At least 23 people killed in suspected suicide attacks in north-eastern Nigeria

Police tape across the road and fruit and debris scattered over the ground, with a police van and officers in the background
Police officers on Tuesday morning at the scene of the previous night’s explosion at a market in Maiduguri. Photograph: Jossy Ola/AP

At least 23 people have been killed and more than 100 others injured in multiple suspected suicide bombings in the north-eastern Nigerian city of Maiduguri, shattering its reputation as a relative oasis of calm in recent years as a long-running insurgency was pushed to the rural hinterlands.

Authorities said the explosions went off at the post office and market areas, as well as the entrance to the University of Maiduguri teaching hospital, on Monday evening during iftar, the breaking of fast in the month of Ramadan.

The post office and Monday market areas were regularly targeted by suicide bombers at the height of Nigeria’s Boko Haram insurgency, when Maiduguri was a conflict hotspot.

Ten years ago this month, 58 people were killed and more than 140 others injured in four separate suicide blasts including in both locations, in one of the deadliest days in the city’s history.

The latest explosions came on the heels of an attack at a military post on the outskirts of the city, the capital of Borno state, on Sunday night into Monday morning.
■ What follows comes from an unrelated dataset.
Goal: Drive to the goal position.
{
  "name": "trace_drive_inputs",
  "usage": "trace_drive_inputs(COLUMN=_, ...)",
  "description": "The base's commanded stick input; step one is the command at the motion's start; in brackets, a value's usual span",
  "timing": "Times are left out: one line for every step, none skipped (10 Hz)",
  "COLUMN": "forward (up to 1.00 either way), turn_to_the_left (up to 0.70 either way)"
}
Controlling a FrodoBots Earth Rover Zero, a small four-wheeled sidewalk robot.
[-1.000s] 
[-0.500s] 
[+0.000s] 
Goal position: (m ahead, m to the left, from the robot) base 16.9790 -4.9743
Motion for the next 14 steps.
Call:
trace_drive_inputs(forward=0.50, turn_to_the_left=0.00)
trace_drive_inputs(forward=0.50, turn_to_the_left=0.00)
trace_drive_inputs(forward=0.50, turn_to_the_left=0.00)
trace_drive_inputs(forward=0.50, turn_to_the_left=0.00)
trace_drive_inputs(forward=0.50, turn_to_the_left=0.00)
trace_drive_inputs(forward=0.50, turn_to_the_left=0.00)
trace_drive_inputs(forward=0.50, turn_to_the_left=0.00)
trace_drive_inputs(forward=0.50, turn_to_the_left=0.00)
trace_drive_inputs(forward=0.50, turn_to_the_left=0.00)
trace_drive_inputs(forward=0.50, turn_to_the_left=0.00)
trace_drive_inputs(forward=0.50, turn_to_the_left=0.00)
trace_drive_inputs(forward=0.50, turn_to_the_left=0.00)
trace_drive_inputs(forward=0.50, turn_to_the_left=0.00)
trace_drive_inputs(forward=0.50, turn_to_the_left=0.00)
While no group has yet claimed responsibility for the incident, Nigerian authorities said the reported bombings had been carried out by “suspected Boko Haram terrorist suicide bombers” using improvised explosive devices.

“The cowardly attacks targeted crowded public areas in an attempt by the terrorists to inflict mass casualties and create panic within the metropolis,” Sani Uba, a military spokesperson, said in a statement.
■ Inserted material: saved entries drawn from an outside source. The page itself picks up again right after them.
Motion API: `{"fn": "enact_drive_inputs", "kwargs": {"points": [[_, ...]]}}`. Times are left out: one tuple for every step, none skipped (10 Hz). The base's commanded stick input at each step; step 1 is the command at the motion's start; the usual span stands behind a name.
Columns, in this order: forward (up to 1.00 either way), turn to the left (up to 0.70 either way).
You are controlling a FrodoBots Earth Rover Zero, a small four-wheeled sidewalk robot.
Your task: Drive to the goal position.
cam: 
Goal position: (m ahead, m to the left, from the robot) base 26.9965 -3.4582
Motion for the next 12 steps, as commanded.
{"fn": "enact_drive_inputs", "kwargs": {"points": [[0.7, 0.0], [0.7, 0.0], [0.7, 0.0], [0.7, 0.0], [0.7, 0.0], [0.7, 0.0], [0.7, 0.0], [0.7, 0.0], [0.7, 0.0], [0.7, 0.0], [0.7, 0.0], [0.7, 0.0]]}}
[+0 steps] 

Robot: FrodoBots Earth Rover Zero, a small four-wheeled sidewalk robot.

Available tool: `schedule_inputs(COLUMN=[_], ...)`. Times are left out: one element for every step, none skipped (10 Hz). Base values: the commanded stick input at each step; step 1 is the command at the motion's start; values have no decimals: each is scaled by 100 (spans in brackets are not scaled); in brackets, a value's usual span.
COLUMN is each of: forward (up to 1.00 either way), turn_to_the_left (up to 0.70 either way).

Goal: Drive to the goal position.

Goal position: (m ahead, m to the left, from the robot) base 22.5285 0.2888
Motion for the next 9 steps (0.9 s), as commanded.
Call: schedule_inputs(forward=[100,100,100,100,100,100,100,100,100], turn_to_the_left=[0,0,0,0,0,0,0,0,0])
More than 2 million people have been displaced and hundreds of thousands killed in the region by Boko Haram and its offshoots, including the Islamic West Africa Province (ISWAP), as they battle the Nigerian state in an attempt to establish an Islamic caliphate.
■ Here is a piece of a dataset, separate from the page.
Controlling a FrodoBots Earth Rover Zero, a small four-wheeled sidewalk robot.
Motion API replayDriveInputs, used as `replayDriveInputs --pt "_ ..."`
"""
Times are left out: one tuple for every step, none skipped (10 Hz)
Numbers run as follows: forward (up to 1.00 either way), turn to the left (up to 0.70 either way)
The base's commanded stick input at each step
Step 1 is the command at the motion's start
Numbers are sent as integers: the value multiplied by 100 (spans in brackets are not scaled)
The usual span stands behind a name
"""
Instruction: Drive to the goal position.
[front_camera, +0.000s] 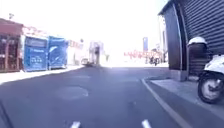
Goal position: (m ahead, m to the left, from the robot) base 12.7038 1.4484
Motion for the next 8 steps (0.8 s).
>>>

Boko Haram was founded in 2002, but intensified attacks after the extrajudicial killing of its then leader, Mohammed Yusuf, in July 2009. During the regime of his successor, the more aggressive Abubakar Shekau, the sect splintered, with ISWAP becoming the more dominant faction and regularly engaging in lethal turf war with its rivals.

Most of the resulting terrorist activity has occurred in rural hinterlands outside Maiduguri, the birthplace of the insurgency. Until a Christmas Eve bombing at a mosque killed at least five people and wounded dozens more last year, there had not been a major attack since 2021 in the city. The mosque attack happened a day before airstrikes by the US in conjunction with Nigeria against Islamic State militants in the north-west.

Last April, the Borno governor, Babagana Zulum, raised the alarm that the jihadists were staging a comeback. Many fear that his warning, which led to a spat with federal authorities, was not properly heeded.

On Tuesday morning, President Bola Tinubu, who is on a state visit to the UK, announced that he had directed security chiefs to relocate to Maiduguri “to take charge of the situation” and “locate them, confront them and completely defeat them”.